Retype the records below from their first line through the line containing "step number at", and include nothing else.

Stored items:
= = = = =

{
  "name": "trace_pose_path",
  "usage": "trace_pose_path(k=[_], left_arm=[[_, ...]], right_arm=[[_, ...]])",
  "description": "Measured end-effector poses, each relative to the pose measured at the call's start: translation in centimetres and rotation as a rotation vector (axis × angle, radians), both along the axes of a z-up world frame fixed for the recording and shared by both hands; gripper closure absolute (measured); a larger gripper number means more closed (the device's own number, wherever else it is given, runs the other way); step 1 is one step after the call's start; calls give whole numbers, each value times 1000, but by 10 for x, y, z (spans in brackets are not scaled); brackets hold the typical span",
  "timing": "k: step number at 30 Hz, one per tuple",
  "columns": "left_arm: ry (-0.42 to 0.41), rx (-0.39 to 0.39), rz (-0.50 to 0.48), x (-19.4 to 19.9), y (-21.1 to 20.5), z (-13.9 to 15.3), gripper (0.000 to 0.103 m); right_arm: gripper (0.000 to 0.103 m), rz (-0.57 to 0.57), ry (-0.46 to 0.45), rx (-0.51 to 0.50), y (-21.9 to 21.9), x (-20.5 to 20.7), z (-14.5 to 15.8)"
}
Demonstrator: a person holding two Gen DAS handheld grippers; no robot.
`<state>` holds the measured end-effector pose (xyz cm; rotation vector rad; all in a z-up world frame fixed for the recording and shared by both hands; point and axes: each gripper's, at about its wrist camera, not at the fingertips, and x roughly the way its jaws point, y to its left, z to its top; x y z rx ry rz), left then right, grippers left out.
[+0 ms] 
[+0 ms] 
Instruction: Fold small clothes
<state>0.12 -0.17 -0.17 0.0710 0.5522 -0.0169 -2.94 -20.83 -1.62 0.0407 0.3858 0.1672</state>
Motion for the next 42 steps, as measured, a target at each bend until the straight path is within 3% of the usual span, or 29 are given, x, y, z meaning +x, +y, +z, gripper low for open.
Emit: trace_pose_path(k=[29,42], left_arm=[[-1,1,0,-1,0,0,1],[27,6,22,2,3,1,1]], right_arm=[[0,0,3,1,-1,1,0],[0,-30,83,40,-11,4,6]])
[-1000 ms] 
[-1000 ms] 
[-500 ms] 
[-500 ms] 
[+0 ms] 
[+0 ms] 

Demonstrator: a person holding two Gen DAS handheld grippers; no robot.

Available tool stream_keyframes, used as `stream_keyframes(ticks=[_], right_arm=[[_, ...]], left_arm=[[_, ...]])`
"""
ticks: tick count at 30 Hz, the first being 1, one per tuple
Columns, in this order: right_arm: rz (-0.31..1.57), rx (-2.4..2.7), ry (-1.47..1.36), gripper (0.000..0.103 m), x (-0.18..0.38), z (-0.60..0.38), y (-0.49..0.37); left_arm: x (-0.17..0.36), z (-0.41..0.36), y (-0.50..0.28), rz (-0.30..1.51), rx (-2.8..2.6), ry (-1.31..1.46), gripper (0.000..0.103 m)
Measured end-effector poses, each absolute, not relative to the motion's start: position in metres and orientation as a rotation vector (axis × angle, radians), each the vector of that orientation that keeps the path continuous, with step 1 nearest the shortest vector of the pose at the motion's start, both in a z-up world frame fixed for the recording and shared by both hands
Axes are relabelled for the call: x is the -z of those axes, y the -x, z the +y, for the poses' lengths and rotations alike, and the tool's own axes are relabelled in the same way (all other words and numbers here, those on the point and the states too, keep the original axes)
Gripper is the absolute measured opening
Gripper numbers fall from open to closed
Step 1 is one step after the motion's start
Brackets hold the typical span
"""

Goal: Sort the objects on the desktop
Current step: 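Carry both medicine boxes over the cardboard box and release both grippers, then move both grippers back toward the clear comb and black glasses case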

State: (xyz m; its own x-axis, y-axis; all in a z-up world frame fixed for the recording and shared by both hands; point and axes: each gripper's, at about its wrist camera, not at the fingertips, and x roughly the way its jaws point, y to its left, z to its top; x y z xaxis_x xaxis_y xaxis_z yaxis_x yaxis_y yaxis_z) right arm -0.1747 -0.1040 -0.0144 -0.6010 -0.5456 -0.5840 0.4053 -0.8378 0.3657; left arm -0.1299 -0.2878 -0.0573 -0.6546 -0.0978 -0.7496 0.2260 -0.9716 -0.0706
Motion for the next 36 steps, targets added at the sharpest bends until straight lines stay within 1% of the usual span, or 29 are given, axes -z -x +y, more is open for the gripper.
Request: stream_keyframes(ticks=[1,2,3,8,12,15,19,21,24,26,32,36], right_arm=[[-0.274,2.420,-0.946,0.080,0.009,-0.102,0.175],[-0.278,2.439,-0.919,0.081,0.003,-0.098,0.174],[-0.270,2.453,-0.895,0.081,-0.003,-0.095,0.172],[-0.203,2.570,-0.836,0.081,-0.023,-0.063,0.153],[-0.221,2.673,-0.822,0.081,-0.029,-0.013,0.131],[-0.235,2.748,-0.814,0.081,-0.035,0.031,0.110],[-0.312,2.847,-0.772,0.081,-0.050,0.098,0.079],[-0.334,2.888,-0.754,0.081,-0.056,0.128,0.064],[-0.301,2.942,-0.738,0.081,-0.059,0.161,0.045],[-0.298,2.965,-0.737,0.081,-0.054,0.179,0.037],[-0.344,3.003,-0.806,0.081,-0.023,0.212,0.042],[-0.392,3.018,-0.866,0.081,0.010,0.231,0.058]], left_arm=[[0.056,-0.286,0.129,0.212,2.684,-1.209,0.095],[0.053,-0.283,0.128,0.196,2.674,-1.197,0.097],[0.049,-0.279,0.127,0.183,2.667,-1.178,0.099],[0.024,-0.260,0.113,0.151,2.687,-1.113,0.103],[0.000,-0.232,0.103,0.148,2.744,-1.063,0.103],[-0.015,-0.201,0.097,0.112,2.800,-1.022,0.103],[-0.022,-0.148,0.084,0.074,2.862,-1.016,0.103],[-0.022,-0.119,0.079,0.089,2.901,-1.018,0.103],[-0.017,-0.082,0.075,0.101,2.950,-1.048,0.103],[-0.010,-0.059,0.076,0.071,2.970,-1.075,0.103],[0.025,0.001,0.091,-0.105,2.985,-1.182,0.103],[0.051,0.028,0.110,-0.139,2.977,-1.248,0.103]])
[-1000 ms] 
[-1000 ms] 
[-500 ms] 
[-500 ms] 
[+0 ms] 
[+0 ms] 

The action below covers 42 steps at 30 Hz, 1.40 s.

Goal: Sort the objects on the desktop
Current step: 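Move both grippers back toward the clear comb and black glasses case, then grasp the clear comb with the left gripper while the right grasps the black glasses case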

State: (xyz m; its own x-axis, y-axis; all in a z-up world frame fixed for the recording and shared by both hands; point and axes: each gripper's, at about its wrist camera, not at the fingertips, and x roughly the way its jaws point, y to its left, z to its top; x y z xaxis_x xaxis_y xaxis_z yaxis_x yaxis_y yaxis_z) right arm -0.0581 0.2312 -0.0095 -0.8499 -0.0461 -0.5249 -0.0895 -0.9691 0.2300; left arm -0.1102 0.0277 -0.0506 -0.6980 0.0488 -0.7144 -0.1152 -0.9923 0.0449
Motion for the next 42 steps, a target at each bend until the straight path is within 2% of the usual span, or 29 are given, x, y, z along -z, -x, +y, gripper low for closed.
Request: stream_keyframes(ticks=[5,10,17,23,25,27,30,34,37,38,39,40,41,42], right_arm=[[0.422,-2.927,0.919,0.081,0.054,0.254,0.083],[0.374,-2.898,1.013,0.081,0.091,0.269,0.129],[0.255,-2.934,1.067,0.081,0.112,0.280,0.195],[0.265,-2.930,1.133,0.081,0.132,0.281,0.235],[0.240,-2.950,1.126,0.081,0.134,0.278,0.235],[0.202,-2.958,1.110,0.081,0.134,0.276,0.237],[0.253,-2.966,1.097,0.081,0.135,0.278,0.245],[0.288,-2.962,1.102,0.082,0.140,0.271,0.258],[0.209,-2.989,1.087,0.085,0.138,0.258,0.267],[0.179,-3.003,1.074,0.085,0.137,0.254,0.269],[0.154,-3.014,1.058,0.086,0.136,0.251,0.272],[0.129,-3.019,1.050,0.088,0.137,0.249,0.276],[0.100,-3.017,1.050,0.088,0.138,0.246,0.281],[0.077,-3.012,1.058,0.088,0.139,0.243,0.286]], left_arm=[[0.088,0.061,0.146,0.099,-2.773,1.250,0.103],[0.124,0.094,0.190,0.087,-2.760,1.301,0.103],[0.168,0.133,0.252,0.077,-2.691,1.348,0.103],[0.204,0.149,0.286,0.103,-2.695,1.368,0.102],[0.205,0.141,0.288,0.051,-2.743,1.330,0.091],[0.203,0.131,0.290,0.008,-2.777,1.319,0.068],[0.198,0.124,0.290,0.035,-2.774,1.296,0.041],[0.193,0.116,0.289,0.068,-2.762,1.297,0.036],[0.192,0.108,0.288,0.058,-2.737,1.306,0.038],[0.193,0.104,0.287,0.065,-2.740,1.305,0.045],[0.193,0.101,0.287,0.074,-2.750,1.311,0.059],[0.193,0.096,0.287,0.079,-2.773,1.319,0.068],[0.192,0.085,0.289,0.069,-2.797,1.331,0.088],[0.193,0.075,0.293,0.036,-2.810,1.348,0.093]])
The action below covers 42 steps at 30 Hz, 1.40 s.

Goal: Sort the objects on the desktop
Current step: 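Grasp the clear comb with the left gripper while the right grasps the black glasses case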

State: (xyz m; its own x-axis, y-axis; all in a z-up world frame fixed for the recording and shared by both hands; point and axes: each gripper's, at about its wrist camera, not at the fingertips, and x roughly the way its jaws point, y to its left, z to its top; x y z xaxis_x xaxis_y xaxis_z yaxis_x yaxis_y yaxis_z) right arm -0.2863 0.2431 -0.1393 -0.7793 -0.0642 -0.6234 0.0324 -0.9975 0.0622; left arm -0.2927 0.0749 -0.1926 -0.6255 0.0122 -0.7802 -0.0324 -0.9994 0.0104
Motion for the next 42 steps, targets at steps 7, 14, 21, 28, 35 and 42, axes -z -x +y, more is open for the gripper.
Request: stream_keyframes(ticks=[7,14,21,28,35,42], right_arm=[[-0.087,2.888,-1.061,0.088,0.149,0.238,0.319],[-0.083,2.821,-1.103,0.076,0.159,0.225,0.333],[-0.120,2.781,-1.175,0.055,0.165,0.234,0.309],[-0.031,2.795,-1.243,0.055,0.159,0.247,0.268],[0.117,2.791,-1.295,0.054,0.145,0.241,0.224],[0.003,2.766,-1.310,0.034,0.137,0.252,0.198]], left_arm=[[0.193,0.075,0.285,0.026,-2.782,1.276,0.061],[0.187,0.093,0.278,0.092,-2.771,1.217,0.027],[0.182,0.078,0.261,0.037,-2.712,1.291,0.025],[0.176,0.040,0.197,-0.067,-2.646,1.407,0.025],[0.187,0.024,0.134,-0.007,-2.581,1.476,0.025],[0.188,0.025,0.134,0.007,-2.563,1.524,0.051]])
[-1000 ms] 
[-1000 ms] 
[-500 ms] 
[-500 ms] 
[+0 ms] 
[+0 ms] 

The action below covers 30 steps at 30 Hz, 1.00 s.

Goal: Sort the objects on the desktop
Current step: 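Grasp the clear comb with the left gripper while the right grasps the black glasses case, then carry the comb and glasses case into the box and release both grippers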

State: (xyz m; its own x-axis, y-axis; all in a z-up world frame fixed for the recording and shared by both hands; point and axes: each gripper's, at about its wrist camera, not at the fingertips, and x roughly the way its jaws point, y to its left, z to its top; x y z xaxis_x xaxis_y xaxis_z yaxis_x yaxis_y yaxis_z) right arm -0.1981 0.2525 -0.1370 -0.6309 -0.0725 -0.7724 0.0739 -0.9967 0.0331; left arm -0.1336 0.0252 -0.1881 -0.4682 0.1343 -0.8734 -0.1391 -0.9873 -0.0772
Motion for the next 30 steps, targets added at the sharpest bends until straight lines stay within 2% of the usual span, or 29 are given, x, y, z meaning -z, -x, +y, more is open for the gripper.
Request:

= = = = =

| Written response |
{
  "name": "trace_pose_path",
  "usage": "trace_pose_path(k=[_], left_arm=[[_, ...]], right_arm=[[_, ...]])",
  "description": "Measured end-effector poses, each relative to the pose measured at the call's start: translation in centimetres and rotation as a rotation vector (axis × angle, radians), both along the axes of a z-up world frame fixed for the recording and shared by both hands; gripper closure absolute (measured); a larger gripper number means more closed (the device's own number, wherever else it is given, runs the other way); step 1 is one step after the call's start; calls give whole numbers, each value times 1000, but by 10 for x, y, z (spans in brackets are not scaled); brackets hold the typical span",
  "timing": "k: step number at 30 Hz, one per tuple",

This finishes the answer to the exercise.